** Opening DATASET EXCERPT block **
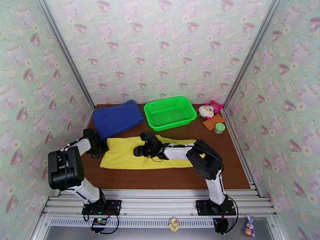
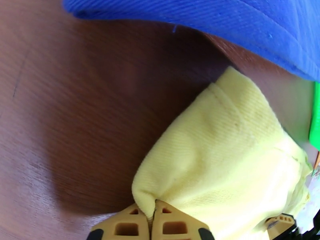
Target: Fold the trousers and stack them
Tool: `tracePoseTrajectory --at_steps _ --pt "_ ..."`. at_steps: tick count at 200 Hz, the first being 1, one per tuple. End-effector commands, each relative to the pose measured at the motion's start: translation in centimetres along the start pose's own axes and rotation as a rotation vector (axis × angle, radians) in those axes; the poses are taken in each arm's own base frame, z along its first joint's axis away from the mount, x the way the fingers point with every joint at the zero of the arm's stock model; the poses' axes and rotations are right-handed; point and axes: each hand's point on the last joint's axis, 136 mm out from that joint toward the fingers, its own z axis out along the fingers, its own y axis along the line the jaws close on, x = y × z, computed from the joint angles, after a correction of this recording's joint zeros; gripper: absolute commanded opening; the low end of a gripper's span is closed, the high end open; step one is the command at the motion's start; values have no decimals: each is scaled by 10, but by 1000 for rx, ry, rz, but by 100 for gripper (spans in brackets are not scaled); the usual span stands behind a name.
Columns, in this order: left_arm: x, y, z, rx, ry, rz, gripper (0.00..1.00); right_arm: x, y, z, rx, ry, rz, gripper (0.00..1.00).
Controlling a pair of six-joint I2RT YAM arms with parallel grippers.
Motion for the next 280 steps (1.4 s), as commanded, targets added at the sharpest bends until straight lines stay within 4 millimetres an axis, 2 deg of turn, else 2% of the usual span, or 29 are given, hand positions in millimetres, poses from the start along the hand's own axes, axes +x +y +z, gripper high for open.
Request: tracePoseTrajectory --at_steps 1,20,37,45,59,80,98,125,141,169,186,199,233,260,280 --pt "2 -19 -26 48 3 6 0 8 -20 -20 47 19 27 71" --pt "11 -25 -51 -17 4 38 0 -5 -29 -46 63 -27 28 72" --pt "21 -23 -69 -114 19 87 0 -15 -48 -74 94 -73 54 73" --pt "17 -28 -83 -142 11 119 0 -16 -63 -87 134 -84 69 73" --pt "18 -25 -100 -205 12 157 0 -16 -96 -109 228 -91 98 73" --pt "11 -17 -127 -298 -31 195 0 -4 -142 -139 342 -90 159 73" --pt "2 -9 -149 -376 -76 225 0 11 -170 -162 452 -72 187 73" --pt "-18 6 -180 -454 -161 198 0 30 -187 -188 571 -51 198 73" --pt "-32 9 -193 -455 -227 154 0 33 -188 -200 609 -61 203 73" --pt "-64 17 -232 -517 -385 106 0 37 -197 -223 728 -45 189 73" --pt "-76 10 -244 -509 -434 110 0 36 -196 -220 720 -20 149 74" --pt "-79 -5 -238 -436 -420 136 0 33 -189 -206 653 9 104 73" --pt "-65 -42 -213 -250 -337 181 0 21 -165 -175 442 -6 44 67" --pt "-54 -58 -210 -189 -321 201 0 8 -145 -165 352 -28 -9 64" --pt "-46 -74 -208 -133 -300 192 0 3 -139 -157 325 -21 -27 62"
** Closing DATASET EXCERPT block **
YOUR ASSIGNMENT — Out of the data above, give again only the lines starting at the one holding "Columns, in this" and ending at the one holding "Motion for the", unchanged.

FINISHED TASK —
Columns, in this order: left_arm: x, y, z, rx, ry, rz, gripper (0.00..1.00); right_arm: x, y, z, rx, ry, rz, gripper (0.00..1.00).
Controlling a pair of six-joint I2RT YAM arms with parallel grippers.
Motion for the next 280 steps (1.4 s), as commanded, targets added at the sharpest bends until straight lines stay within 4 millimetres an axis, 2 deg of turn, else 2% of the usual span, or 29 are given, hand positions in millimetres, poses from the start along the hand's own axes, axes +x +y +z, gripper high for open.

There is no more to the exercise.